INSTRUCTIONS TO FOLLOW:
Only lines containing "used" are wanted from the data below. Copy those lines.
------ RECORDS TO USE ------
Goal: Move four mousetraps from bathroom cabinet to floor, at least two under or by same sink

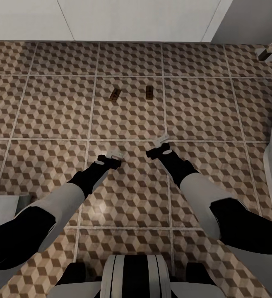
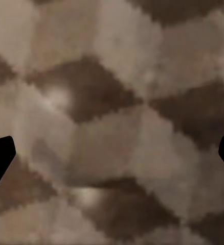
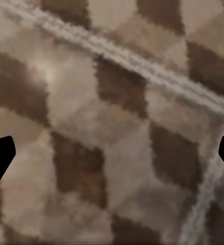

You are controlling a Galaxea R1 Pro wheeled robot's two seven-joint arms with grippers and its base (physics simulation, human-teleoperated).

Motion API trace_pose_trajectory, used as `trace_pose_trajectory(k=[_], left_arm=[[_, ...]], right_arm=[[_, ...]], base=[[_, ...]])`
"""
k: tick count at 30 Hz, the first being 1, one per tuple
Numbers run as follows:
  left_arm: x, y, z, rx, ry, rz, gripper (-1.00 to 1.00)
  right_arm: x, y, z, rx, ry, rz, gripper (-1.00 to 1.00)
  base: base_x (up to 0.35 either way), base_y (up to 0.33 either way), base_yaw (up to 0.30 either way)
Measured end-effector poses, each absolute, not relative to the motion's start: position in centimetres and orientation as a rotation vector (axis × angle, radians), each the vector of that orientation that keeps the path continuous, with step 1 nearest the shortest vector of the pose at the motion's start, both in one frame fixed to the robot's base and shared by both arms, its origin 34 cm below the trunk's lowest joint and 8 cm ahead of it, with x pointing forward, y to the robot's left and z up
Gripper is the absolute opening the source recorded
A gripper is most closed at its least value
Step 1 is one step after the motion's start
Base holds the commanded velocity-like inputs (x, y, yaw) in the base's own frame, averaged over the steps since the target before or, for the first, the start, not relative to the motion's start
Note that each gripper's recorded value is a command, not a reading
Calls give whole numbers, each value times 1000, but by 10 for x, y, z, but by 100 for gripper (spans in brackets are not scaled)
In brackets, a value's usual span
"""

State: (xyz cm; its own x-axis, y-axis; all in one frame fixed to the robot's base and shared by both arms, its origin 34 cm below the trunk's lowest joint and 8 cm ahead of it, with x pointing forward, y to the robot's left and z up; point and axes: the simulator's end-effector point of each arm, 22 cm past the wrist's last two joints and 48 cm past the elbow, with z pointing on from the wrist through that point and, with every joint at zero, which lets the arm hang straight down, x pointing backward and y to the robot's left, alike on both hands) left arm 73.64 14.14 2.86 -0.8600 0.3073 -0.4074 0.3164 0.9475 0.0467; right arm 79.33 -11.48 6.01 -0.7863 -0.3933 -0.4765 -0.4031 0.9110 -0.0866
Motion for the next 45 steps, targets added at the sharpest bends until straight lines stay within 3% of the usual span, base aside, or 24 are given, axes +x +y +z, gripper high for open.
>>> trace_pose_trajectory(k=[45], left_arm=[[775, 147, 94, 439, 2596, 4, 100]], right_arm=[[825, -113, 128, -568, 2475, 12, 100]], base=[[-1, 0, 0]])
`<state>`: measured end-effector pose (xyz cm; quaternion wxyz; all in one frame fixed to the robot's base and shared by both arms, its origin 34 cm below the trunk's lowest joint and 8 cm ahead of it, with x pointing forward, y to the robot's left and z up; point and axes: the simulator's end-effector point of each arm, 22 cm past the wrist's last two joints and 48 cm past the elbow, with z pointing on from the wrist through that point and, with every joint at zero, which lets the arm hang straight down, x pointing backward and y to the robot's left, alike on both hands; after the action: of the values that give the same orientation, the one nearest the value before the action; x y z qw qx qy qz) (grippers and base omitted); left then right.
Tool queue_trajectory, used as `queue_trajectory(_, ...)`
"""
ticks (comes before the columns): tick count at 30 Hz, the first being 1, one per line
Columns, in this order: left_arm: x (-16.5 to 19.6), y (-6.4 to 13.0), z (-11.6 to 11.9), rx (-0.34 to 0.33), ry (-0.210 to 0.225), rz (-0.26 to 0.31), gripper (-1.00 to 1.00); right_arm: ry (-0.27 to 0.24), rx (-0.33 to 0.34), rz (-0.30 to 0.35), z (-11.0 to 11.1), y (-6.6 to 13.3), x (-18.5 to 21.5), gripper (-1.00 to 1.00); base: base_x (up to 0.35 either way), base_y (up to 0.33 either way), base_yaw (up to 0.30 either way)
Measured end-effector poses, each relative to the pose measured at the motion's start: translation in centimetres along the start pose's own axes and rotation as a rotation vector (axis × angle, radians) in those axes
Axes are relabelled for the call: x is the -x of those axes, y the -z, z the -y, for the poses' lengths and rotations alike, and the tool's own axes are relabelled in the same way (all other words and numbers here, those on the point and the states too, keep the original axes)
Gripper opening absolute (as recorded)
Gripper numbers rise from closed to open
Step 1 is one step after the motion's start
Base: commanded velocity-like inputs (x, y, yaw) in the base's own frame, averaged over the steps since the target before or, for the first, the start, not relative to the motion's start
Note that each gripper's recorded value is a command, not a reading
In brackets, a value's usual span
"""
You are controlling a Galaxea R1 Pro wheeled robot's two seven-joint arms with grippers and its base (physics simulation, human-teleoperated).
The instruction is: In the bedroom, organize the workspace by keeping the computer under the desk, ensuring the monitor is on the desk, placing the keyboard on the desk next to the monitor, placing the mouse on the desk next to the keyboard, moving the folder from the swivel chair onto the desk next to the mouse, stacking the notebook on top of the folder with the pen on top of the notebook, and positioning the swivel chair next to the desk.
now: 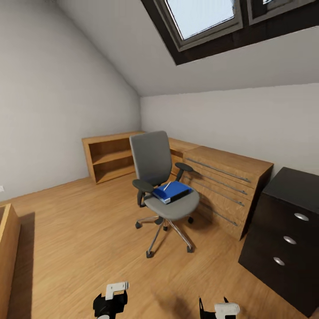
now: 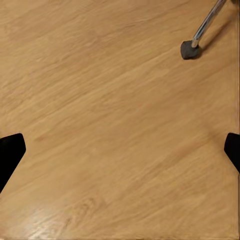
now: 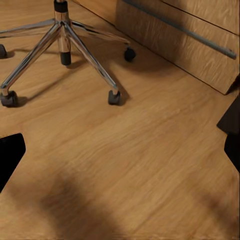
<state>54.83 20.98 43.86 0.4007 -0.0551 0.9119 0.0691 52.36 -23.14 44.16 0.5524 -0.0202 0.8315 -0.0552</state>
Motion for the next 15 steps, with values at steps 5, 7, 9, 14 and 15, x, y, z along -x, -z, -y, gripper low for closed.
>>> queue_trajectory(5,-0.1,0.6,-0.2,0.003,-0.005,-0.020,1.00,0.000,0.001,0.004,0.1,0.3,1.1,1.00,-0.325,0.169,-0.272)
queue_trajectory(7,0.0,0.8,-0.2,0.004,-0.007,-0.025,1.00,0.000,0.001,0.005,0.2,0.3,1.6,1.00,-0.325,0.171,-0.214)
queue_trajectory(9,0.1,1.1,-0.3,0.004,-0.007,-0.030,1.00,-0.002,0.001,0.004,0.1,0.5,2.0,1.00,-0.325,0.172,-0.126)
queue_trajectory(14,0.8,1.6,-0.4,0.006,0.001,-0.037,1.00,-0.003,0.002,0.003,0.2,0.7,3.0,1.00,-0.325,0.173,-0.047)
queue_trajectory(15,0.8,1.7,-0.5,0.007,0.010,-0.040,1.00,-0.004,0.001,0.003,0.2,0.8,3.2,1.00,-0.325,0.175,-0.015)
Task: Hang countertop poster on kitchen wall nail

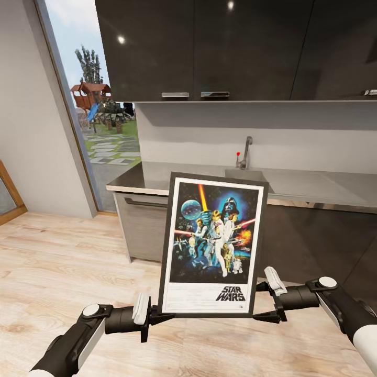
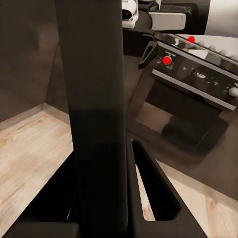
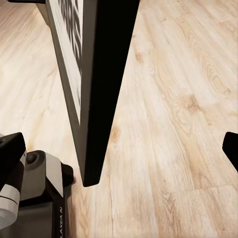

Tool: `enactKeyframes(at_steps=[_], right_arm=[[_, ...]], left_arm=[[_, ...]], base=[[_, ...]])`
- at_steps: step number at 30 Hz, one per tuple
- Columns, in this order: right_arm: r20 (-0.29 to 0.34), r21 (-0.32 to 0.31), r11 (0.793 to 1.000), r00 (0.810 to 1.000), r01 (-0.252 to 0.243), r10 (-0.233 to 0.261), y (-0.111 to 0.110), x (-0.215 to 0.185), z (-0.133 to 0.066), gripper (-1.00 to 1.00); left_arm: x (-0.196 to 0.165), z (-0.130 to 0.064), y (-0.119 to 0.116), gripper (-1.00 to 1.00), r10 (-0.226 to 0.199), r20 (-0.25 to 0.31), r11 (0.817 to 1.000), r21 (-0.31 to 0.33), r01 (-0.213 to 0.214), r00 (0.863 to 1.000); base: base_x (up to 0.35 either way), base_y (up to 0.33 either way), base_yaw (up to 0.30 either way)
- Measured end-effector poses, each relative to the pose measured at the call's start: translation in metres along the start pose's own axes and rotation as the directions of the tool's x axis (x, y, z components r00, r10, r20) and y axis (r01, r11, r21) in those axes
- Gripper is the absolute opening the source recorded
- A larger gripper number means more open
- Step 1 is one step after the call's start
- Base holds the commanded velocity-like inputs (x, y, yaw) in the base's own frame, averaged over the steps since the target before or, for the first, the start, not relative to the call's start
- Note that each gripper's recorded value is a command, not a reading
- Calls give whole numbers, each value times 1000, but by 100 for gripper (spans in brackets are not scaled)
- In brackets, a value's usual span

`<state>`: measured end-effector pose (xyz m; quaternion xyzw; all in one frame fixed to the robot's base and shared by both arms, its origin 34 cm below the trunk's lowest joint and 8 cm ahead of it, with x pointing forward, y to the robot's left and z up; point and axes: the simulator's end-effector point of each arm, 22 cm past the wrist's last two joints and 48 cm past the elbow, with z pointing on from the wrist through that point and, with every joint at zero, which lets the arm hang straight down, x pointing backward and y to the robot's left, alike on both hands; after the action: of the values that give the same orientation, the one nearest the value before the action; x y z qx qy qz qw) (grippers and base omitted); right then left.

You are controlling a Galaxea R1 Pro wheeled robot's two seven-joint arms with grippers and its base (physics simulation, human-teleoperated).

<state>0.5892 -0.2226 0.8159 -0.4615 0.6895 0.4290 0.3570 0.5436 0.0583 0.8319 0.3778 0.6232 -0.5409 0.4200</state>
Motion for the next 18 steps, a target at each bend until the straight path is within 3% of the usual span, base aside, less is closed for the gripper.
enactKeyframes(at_steps=[18], right_arm=[[-2,2,1000,1000,-31,31,0,9,-1,100]], left_arm=[[0,1,0,-100,0,0,1000,2,0,1000]], base=[[0,0,0]])
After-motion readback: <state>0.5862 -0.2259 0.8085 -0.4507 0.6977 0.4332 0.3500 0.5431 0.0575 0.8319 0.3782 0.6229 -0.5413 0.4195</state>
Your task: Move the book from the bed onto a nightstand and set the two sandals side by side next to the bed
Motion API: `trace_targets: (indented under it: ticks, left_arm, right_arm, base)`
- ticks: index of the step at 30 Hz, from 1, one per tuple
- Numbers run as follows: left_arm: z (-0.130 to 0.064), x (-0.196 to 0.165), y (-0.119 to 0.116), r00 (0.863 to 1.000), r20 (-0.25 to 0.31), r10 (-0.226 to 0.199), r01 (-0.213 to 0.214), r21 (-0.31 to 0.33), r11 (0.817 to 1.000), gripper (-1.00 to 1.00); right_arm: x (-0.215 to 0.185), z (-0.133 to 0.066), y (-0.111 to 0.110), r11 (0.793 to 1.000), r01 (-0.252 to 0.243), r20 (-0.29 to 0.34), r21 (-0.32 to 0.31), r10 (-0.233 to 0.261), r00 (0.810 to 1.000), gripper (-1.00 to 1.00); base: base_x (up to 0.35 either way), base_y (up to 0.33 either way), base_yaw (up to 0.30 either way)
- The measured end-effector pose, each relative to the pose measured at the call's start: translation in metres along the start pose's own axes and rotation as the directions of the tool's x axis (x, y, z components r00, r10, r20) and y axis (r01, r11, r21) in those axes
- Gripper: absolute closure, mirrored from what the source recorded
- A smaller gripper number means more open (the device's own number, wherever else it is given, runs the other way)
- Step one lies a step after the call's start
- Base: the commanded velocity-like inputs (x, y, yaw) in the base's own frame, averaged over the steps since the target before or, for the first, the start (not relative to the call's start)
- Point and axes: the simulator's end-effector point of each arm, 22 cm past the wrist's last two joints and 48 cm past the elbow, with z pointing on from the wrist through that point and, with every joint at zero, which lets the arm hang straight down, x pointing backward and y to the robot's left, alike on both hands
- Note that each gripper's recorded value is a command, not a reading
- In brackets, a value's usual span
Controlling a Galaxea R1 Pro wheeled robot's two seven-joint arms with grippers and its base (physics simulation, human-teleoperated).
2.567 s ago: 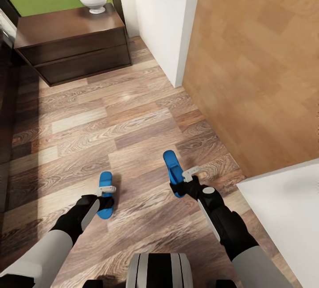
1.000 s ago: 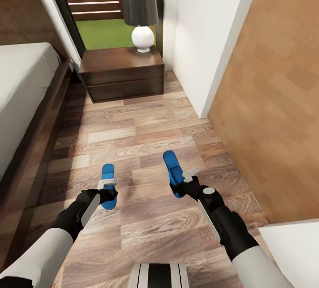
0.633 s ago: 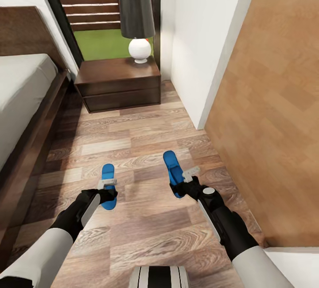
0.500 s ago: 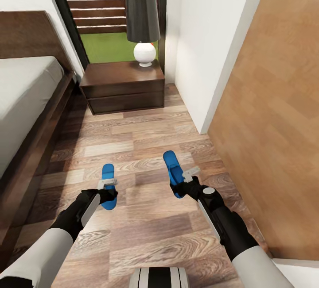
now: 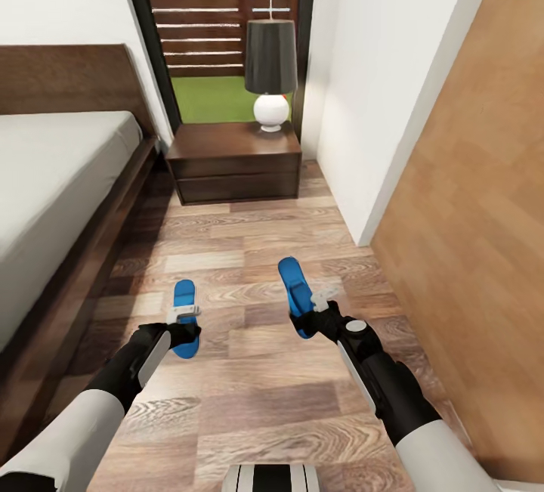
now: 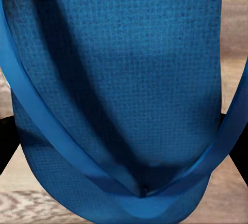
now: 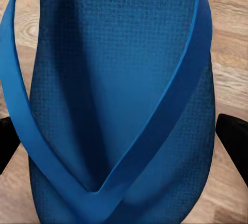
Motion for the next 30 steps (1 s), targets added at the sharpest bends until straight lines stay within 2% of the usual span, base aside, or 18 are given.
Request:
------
TASK ANSWER:
Motion API trace_pose_trajectory, used as `trace_pose_trajectory(k=[_], left_arm=[[_, ...]], right_arm=[[_, ...]], base=[[_, ...]])`
Tool queue_trajectory, used as `queue_trajectory(_, ...)`

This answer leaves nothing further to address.